Canard aux olives comme au Tholonet
Jusqu’au 12 octobre, un menu inspiré des souvenirs écrits du peintre sera mis en assiettes à la Bastide Bourrelly, douces synesthésies suscitées par la dégustation du fameux canard aux olives que préparait Mme Rose Berne, tenancière du relais où Cezanne aimait s’attabler, au Tholonet, ou de cette daube de bœuf, hommage aux tablées familiales qui réjouissaient le cœur du peintre. Dandine adore les marqueurs de début et de fin de repas, à l’instar de la pissaladière, spécialité pourtant niçoise qui entame le défilé, composée d’une rafraîchissante anchoïade sous la forme d’une « microtartelette » et d’un toti de tapenade.
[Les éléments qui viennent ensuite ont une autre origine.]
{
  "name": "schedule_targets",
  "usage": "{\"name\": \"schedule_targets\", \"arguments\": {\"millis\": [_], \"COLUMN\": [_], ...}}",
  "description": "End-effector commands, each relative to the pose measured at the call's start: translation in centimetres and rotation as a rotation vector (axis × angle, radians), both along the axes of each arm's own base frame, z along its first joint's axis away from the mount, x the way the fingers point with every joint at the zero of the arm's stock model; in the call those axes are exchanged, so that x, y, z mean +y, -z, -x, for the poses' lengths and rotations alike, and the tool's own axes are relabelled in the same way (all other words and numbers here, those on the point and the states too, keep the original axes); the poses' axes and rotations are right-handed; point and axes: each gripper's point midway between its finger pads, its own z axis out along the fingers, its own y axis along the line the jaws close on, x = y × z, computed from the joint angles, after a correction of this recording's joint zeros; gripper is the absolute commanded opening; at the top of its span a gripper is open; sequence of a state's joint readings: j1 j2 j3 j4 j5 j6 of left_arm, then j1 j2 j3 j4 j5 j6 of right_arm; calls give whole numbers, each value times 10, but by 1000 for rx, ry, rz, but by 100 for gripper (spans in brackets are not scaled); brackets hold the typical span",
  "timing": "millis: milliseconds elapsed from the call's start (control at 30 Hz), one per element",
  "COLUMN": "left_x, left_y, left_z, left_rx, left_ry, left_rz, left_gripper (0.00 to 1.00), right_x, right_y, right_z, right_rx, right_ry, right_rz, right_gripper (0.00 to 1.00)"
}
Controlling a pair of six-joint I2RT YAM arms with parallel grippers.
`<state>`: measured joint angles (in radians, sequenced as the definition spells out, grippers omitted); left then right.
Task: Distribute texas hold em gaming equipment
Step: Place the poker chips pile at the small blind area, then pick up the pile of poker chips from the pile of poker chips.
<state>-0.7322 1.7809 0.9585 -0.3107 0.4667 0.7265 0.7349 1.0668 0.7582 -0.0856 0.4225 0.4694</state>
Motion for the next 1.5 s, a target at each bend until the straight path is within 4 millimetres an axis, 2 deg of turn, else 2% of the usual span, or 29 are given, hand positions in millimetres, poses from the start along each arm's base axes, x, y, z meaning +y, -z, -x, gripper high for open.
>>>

La crème de calisson, avec de la mâche et un grain d’amande flatteur, décline en salé la fameuse spécialité aixoise. Hortense Fiquet, Madame Cezanne à la ville, avait servi une brandade à Auguste Renoir qui l’avait qualifiée d’« ambroisie des dieux ». Ce souvenir se raconte ici en deux temps, en fins pétales de chair nacrée et en aïgo boulido, jouant la carte salée, presque à l’excès. « C’est un parti pris, j’ai eu envie d’insister sur le sel », confesse le chef qui l’accompagne d’un verre de villa Beaulieu, un blanc minéral de 2014, rafraîchissant et porté sur des notes de fenouil. À l’heure du retour de chasse, le canard aux olives a conservé ses saveurs de 1900, rond et suave, escorté d’une tranche de focaccia toastée, tartinée de foies de volailles. Clin d’œil à la Nature morte aux pommes (1890), Mathias Dandine joue sur la cerise, l’abricot et la pêche. Un assortiment de coulis frais et légers, emprisonnés dans une gangue de chocolat blanc. Vous avez dit marqueurs ? Ce seront les chichis de l’Estaque, où l’Aixois a cultivé ses appétences fauvistes, trempés dans une confiture de fraises. Et parce que le vin cuit n’est pas réservé qu’aux fêtes calendales, il faudra célébrer le dessert avec un domaine Camaïssette, cuit au chaudron de cuivre et aux sarments, pour que l’hommage gourmet soit total.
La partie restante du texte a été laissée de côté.